The key points about this legislation are that the government is refusing to budge because it has an ideological obsession with private health, but this should not be turned into a debate about the public system versus the private system. That debate ought to be trash-canned straightaway. The reality of modern Australia is that we have a strong public health system and that we have a strong private health system. Governments provide incentives for people to put their own capital into private health and we need them to do so. We need people to put as much of their own capital into private health as we can encourage them to. We know that even people on household incomes of $26,000 or less—one million of them in this country—made the judgment that they are going to put something aside because of the incentives we as governments have put in place. Why then is that not good enough for people on incomes of $75,000 and over or on $150,000 and over? We want them to put as much of their capital aside as we can encourage them to. You must have incentives for that to happen. You must have incentives under a universal healthcare system.

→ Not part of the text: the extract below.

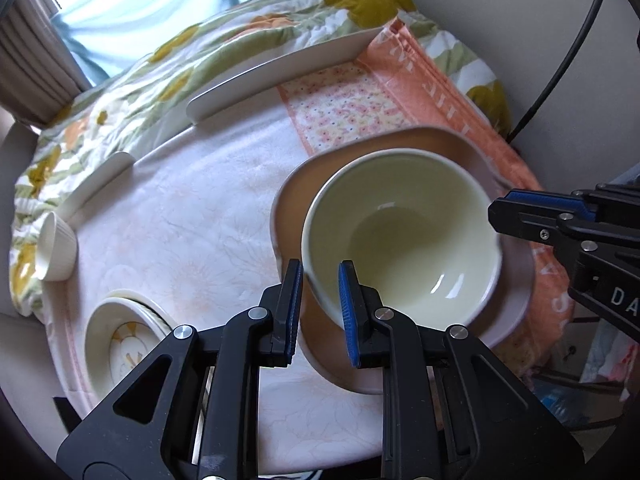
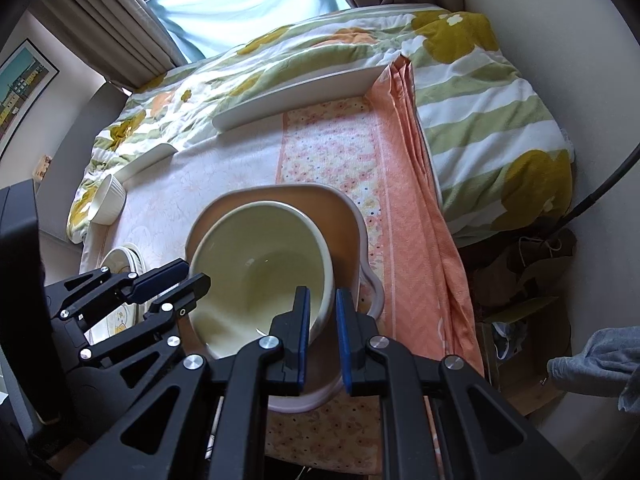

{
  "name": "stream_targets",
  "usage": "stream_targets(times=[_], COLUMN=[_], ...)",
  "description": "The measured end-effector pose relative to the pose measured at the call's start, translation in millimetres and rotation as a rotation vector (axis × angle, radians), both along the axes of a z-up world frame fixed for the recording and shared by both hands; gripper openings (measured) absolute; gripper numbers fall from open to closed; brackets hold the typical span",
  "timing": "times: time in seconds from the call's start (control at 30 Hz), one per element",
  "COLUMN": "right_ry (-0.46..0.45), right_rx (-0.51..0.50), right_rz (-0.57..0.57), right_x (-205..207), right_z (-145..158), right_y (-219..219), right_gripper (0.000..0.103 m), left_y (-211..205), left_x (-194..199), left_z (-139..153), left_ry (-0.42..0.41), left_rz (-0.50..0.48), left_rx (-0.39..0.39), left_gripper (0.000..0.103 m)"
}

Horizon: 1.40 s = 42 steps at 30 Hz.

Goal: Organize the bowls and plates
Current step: 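Open both grippers and move them to the small white bowl, then grasp the rim of the small white bowl with both grippers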

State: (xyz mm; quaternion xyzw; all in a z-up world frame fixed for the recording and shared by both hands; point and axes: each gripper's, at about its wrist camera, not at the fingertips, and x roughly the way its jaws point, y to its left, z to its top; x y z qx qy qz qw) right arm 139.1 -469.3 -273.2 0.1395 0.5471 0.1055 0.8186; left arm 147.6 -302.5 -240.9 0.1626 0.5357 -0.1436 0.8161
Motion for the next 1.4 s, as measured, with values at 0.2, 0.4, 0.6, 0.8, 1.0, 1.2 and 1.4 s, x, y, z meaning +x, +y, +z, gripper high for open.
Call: stream_targets(times=[0.2, 0.4, 0.6, 0.8, 1.0, 1.2, 1.4], right_ry=[-0.066, -0.191, -0.368, -0.423, -0.389, -0.202, 0.010], right_rx=[-0.007, -0.010, 0.015, 0.048, 0.025, 0.060, 0.093], right_rz=[0.000, 0.094, 0.250, 0.442, 0.599, 0.661, 0.696], right_x=[-6.1, 0.3, 11.6, 41.3, 97.7, 174.6, 226.3], right_z=[35.1, 88.8, 136.2, 169.9, 182.3, 132.2, 45.0], right_y=[1.5, 26.9, 72.7, 135.3, 228.2, 323.3, 408.1], right_gripper=[0.012, 0.013, 0.102, 0.103, 0.103, 0.102, 0.073], left_y=[36.5, 102.0, 184.4, 280.5, 377.7, 450.2, 485.4], left_x=[-1.0, -19.8, -33.3, -42.3, -26.6, 22.9, 91.9], left_z=[55.1, 129.6, 164.5, 169.6, 145.9, 90.2, 9.2], left_ry=[-0.044, -0.259, -0.331, -0.349, -0.309, -0.205, -0.049], left_rz=[0.091, 0.250, 0.443, 0.667, 0.843, 0.951, 0.980], left_rx=[-0.188, -0.259, -0.308, -0.368, -0.474, -0.566, -0.581], left_gripper=[0.020, 0.102, 0.102, 0.102, 0.102, 0.097, 0.063])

This is a good system. It is a working system. It is the same as saying, ‘The Rudd government inherited zero net government debt and a $10 billion surplus so we can go on a spending spree.’ Now we know that we are all going to pay the price for profligate spending, for $900 cash bonuses, $22 billion in cash handed out to people. There will be an enormous price to pay. If that is why we are seeing these bills reintroduced again after being refused by the Senate then, certainly, that is a failing of this government.
I also want to say that the government have broken their election commitment. I want to remind everybody about that one more time, because we are going to hear a bit about this. They promised they would not touch the rebate system. They had to promise that prior to the election because all Australians know that the private health insurance rebate system works. It works because the government provided it as an incentive and people take up that incentive. There are 11.1 million Australians who have a form of private health insurance. We have a working system and we need more capital generated into the private system to relieve the public system so that it can be funded adequately for governments to meet the challenges.
Together, as a complementary model, we can achieve a level of quality funding for health in Australia, but it must be together. This ideological division of public versus private will not be useful. It will mean a lot of pain for people in private health. It will add pressure to the public health system. Coming from an electorate with a large proportion of families and people on private health, I can speak with authority and say that people will leave the private system and return to public health, and people will seek to reduce their level of cover. Both of those things are unnecessary. We do not need to take this step. If we do not take this step we can continue to work on how we fund these challenges and how we make sure more people are putting as much of their daily budgets as possible into their health care. That is the way that we will have a chance of funding this system. The reality is that no government in this country can meet the challenges purely through government funding alone.